Convolutional Neural Network - Images

A CNN is a deep learning architecture that is inspired from the human visual cortex. They are generally used in analysing visual data, signal data and mostly have applications in classification problems. In the ManufacturingNet package we have provided the CNN class for analyzing vibration signal data and also image data.

The CNN for image dataset can be used through CNN2DImage class. In the package we have made a distinction between analyzing signal data and the image data. This distinction gives the advantage of using the powerful CNN network with both these type of datasets.

For CNN2DImage, the data needs to be in a specific format. Unlike other models, for CNN2DImage, training and validation data needs to be passed in separately in two different folders. In these folders, images needs to be stored in class specific folders. For example, if there are 3 classes, training data folder must contain 3 more folders corresponding to each class. Similar structure is required for validation data.

CNN2dImage (train_data_address, val_data_address, shuffle = True)

Parameters

When initializing a CNN2dImage object, the following parameters need to be passed:

  • train_data_address (training data folder address, default=None): Training data folder address input in string format.

  • val_data_address (validation data folder address, default=None): Validation data folder address input in string format.

The following hyperparameters must be entered to construct the CNN model:

  • Input image size (integers, (heigth, width, channels), default=None): Image size for training the model. Images will be resized to the size enterd. To convert colored images to grayscale images, third argument must be pass as 1. If no resizing required, original shape needs to be entered. All the images must have the same size! Input must be non-zero and positive numbers.

  • Number_of_Convolutions (integer, default=None): The number of convolutional layers to be used in the network.

  • kernel_size (integer, default = (3,3)): The size of the kernel to be used in the convolution operation.

  • Padding (integer, default=(0,0)): The image padding to be used for the network.

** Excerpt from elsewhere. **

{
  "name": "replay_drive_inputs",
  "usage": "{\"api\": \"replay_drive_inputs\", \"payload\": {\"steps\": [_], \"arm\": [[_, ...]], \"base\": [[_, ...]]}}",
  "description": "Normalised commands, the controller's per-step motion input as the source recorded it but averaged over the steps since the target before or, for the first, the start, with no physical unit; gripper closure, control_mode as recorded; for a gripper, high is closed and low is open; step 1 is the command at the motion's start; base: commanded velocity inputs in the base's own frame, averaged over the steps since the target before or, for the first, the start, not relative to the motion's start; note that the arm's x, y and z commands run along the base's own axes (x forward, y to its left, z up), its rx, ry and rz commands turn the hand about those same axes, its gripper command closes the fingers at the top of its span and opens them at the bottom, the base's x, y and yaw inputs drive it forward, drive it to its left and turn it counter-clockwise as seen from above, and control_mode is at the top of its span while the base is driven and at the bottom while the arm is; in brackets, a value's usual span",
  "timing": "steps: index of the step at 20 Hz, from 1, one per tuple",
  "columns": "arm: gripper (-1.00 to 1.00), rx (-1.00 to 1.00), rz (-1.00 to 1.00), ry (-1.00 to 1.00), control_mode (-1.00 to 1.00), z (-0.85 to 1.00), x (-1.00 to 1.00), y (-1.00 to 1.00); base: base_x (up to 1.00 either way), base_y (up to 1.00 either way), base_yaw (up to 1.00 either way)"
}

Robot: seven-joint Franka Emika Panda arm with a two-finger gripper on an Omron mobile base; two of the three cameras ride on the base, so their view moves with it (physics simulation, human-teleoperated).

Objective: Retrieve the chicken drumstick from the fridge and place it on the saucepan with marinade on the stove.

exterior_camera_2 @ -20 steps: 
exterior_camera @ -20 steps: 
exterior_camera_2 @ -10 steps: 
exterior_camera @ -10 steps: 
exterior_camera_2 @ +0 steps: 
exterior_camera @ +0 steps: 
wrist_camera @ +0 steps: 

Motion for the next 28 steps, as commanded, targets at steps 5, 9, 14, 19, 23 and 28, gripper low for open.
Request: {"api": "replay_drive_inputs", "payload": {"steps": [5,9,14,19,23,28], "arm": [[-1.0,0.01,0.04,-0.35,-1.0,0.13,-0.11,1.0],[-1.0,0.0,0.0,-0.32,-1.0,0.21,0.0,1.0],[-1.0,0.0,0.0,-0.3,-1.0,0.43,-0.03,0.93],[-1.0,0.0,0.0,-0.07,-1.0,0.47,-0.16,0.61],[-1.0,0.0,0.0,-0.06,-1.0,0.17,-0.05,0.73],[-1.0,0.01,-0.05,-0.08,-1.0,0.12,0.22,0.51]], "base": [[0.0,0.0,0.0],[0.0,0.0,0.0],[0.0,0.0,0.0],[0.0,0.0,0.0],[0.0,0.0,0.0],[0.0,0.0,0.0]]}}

  • Stride (integer, default=(1,1)): The stride to be used for the convolutional filter.

  • Dropout (float, default=0.0): The dropout ratio in the final layer of the network.

  • Pooling_Layers (boolean): Determines whether max pooling should be applied to the convolutional layer. If default is chosen the pooling is applied only to the last convolutional layer.

  • Pooling_Size (integer, default=(3,3)): The size of the of the pooling filter representing the region over which pooling is applied.

  • Pooling_Stride (integer, default=(2,2)): The stride for the pooling filter.

  • Pooling_Padding (integer, default=(0,0)): The padding to used for the pooling filter

  • Batch_Normalization (boolean, default =1): Determines whether or not batch normalization must be applied to the convolutional layer. By default, all the convolutional layers will have batch normalization,

  • Batch_Size (integer): Sets the batch size for training the model.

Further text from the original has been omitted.